• Task to carry out: Copy out the whole listing exactly as written, leaving the pictures behind.

• Given information:
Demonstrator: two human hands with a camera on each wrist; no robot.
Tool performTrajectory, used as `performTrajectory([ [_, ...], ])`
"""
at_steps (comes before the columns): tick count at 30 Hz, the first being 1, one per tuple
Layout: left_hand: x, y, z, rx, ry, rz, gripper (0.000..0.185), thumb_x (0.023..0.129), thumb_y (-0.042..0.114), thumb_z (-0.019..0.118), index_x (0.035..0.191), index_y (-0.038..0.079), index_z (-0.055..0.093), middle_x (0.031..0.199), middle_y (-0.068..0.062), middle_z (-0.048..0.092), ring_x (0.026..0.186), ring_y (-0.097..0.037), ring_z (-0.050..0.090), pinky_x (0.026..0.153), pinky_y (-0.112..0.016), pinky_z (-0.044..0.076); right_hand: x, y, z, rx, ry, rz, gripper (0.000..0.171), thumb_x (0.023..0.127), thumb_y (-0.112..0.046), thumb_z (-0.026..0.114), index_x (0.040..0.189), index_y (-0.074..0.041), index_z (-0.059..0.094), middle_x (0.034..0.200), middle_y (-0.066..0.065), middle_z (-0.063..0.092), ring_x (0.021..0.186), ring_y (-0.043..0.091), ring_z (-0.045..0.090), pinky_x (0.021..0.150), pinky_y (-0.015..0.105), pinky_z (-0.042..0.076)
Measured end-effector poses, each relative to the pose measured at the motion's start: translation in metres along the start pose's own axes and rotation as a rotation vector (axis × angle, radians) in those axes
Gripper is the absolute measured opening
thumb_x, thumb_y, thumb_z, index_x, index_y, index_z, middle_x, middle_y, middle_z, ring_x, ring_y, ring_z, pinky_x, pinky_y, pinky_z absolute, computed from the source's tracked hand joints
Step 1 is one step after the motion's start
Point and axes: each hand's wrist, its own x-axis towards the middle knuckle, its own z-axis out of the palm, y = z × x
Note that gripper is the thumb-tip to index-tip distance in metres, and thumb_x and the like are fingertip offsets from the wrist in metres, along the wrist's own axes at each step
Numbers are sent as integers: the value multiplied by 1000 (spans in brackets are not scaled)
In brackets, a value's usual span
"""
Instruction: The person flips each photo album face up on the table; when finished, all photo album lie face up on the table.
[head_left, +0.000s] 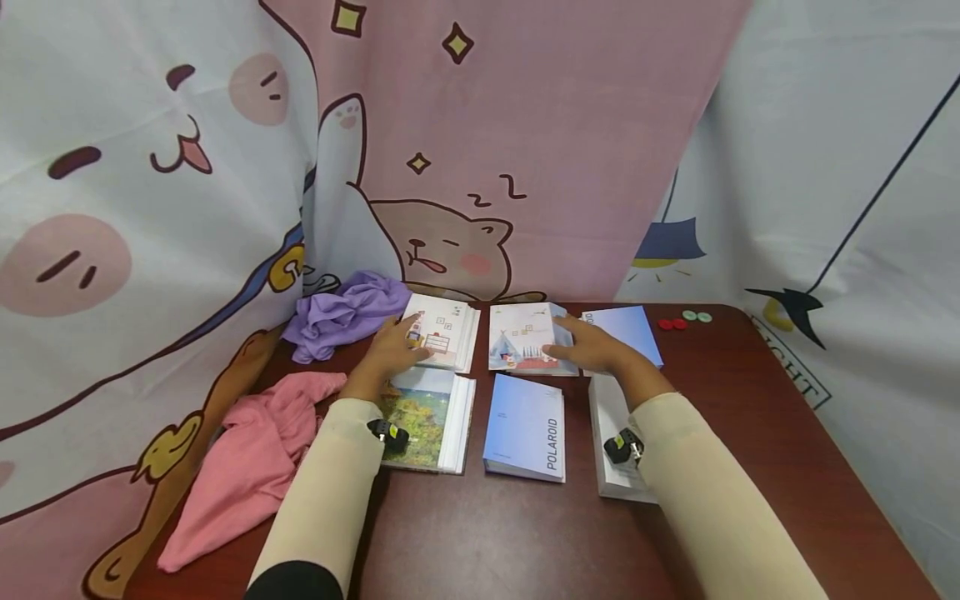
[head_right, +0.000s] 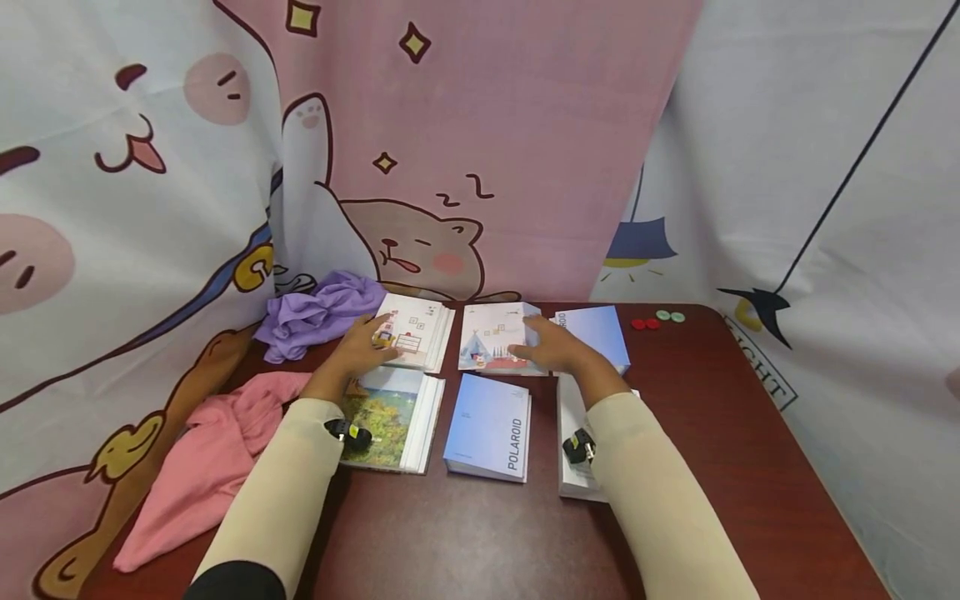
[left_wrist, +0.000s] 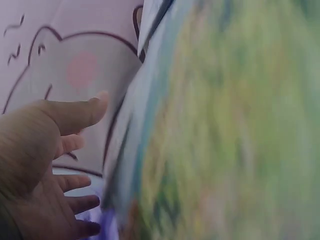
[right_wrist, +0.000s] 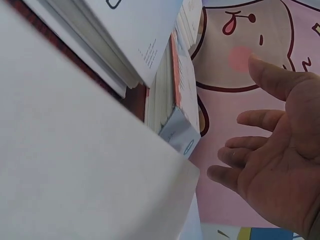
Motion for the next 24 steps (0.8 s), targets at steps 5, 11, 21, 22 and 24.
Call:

• Result:
Demonstrator: two human hands with a camera on each wrist; no robot.
Tool performTrajectory, used as `performTrajectory([ [_, ...], ])`
"""
at_steps (comes before the columns): tick count at 30 Hz, the first being 1, one per tuple
Layout: left_hand: x, y, z, rx, ry, rz, gripper (0.000..0.185), thumb_x (0.023..0.129), thumb_y (-0.042..0.114), thumb_z (-0.019..0.118), index_x (0.035..0.191), index_y (-0.038..0.079), index_z (-0.055..0.093), middle_x (0.031..0.199), middle_y (-0.068..0.062), middle_z (-0.048..0.092), ring_x (0.026..0.186), ring_y (-0.097..0.037), ring_z (-0.050..0.090), pinky_x (0.026..0.153), pinky_y (-0.112..0.016), pinky_z (-0.044..0.076); right_hand: x, y, z, rx, ry, rz, gripper (0.000..0.171), thumb_x (0.023..0.127), thumb_y (-0.112..0.046), thumb_z (-0.026..0.114), index_x (0.040..0.189), index_y (-0.074..0.041), index_z (-0.059..0.094), middle_x (0.034..0.200), middle_y (-0.066..0.065), middle_z (-0.063..0.092), ring_x (0.021..0.186), ring_y (-0.043..0.091), ring_z (-0.045..0.090), pinky_x (0.021..0.150), pinky_y (-0.015..0.105), pinky_z (-0.042..0.076)
Measured end-effector poses, each relative to the pose measured at the motion's start: translation in metres along the start pose's own axes and rotation as a rotation vector (axis × angle, radians) in those axes
Gripper is the absolute measured opening
thumb_x, thumb_y, thumb_z, index_x, index_y, index_z, middle_x, middle_y, middle_z, ring_x, ring_y, ring_z, pinky_x, pinky_y, pinky_z absolute, computed from the source's tracked hand joints
Step 1 is one step after the motion's start
Point and axes: each hand's wrist, its own x-axis towards the middle knuckle, its own z-axis out of the palm, y = z × x
Note that gripper is the thumb-tip to index-tip distance in metres, and thumb_x and the like are fingertip offsets from the wrist in metres, along the wrist's own axes at each step
Numbers are sent as integers: the value multiplied by 1000 (spans in brackets are not scaled)
In brackets, a value's usual span
"""
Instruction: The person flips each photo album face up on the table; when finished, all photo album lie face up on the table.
[head_left, +0.000s] 
[head_right, +0.000s] 
[left_wrist, +0.000s] 
[right_wrist, +0.000s] 
Motion for the next 24 steps (0.8 s), targets at steps 5, 11, 21, 22 and 24.
Call:

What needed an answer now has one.